Automated Hyperparameter Optimization

The problem with hyperparameters

  • We may have a lot of them.
  • Picking reasonable hyperparameters is important -> it helps avoid underfit or overfit models.
  • Nobody knows exactly how to choose them.
  • May interact with each other in unexpected ways.
  • The best settings depend on the specific data/problem.
  • Can take a long time to execute.

How to pick hyperparameters

Manual hyperparameter optimization

Advantages:

  • We may have some intuition about what might work.

Disadvantages:

  • It takes a lot of work.
  • In some cases, intuition might be worse than a data-driven approach.
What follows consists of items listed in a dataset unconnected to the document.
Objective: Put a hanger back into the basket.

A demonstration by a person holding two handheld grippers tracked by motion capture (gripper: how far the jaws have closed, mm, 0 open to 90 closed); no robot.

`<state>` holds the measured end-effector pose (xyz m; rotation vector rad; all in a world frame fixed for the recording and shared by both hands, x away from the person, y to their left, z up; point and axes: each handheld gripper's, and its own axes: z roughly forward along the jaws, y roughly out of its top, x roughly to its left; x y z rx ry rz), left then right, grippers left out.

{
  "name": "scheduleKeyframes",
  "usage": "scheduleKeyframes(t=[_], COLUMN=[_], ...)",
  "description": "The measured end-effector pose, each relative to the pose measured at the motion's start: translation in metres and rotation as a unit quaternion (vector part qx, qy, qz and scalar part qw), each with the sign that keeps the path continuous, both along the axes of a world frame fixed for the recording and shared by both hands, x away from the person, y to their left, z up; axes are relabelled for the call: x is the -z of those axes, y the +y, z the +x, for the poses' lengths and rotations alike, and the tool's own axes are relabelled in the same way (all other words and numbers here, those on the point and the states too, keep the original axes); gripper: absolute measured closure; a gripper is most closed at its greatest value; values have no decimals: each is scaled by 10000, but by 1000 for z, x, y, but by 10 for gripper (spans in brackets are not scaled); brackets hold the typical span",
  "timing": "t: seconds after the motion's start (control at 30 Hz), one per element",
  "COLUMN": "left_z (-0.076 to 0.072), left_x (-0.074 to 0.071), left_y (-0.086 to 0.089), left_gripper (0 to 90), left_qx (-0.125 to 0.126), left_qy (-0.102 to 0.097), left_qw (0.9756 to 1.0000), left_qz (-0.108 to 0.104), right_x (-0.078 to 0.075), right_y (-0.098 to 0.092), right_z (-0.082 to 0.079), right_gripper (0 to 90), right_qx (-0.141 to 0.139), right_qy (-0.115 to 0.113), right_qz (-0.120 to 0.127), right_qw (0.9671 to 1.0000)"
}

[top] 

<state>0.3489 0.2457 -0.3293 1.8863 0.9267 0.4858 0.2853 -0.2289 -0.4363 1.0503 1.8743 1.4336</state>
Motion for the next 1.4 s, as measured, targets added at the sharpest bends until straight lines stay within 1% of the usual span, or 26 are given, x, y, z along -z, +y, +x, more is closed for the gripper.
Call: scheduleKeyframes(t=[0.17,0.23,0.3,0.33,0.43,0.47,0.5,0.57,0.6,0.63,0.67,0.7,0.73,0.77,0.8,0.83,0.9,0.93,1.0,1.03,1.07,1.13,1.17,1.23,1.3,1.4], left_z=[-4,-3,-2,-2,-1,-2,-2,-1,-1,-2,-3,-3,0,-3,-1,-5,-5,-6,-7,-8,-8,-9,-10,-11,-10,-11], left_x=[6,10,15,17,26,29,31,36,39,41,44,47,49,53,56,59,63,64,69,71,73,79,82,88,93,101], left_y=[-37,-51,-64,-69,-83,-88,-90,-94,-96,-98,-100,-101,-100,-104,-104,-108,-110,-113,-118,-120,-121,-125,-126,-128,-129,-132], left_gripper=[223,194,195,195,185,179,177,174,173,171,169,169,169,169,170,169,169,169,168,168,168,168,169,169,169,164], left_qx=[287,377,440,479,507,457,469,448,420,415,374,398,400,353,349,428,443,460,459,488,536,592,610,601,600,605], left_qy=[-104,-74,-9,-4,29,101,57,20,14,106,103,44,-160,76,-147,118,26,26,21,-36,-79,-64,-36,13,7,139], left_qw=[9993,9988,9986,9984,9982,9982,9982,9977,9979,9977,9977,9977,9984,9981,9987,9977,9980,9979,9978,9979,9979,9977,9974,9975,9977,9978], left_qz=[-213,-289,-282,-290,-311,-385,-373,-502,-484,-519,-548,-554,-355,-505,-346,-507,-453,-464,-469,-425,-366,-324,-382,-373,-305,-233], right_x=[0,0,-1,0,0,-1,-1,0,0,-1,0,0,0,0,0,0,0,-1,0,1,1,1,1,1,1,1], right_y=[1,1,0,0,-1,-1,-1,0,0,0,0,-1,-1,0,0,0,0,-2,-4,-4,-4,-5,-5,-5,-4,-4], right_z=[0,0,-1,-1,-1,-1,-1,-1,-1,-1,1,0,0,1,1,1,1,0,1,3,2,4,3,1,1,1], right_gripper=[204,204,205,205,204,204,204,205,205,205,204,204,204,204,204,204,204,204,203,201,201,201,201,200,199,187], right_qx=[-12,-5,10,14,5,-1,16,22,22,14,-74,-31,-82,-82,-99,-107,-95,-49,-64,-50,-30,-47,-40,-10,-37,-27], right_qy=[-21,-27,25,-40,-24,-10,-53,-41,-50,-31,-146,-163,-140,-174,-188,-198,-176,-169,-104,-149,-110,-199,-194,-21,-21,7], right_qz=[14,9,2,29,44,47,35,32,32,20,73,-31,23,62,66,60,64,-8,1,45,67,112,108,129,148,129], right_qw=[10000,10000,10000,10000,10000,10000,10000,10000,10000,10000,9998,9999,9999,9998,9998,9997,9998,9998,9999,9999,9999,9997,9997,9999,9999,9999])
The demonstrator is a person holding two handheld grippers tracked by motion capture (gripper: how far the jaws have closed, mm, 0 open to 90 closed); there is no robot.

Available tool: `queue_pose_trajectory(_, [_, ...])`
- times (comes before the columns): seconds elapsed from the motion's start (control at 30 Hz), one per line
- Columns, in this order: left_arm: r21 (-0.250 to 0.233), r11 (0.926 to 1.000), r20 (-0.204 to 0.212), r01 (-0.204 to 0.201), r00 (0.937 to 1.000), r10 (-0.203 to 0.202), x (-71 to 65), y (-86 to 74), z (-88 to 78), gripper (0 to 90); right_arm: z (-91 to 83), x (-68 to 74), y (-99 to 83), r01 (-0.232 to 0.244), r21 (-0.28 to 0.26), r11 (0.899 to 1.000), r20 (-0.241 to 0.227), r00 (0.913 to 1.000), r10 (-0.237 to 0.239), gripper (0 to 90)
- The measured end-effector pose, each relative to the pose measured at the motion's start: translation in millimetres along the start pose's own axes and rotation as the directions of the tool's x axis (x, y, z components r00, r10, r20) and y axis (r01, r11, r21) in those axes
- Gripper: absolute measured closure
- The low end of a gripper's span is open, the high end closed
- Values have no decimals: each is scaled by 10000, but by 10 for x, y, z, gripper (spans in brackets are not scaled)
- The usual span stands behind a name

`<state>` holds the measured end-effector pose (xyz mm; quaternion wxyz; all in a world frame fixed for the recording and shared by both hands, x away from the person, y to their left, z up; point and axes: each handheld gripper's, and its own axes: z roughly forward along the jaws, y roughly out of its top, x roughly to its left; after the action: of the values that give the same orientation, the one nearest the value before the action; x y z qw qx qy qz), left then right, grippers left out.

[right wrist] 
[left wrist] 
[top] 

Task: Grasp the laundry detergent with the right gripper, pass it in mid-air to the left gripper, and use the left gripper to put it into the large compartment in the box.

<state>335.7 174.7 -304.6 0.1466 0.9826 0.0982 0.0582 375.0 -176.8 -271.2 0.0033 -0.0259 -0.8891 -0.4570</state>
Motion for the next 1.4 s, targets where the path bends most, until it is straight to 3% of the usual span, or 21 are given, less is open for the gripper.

Automated hyperparameter optimization

Advantages:

  • Reduce human effort.
  • Less prone to error.
  • Data-driven approaches may be effective.

Disadvantages:

  • It may be hard to incorporate intuition.
  • Overfitting on the validation set.

Automated hyperparameter optimization


Bring in the data

cities_df = pd.read_csv("data/canada_usa_cities.csv")
train_df, test_df = train_test_split(cities_df, test_size=0.2, random_state=123)
X_train, y_train = train_df.drop(columns=['country']), train_df['country']
X_test, y_test = test_df.drop(columns=['country']), test_df['country']
X_train.head()
longitude latitude
160 -76.4813 44.2307
127 -81.2496 42.9837
169 -66.0580 45.2788
188 -73.2533 45.3057
187 -67.9245 47.1652
param_grid = {
    "gamma": [0.1, 1.0, 10, 100],
    "C": [0.1, 1.0, 10, 100]
}


svc = SVC()
grid_search = GridSearchCV(svc, param_grid, cv= 5, verbose=1, n_jobs=-1)


grid_search.fit(X_train, y_train);
Fitting 5 folds for each of 16 candidates, totalling 80 fits
from sklearn.impute import SimpleImputer
from sklearn.preprocessing import StandardScaler

pipe = Pipeline(
    steps=[
        ("imputer", SimpleImputer(strategy="median")),
        ("scaler", StandardScaler()),
        ("svc", SVC())])


param_grid = {
    "svc__gamma": [0.1, 1.0, 10, 100],
    "svc__C": [0.1, 1.0, 10, 100]
}


grid_search = GridSearchCV(pipe, param_grid, cv=5, return_train_score=True, verbose=1, n_jobs=-1)
grid_search.fit(X_train, y_train);
Fitting 5 folds for each of 16 candidates, totalling 80 fits
param_grid = {
    "svc__gamma": [0.1, 1.0, 10, 100],
    "svc__C": [0.1, 1.0, 10, 100]}
    
grid_search = GridSearchCV(pipe, param_grid, cv=5, return_train_score=True, verbose=1)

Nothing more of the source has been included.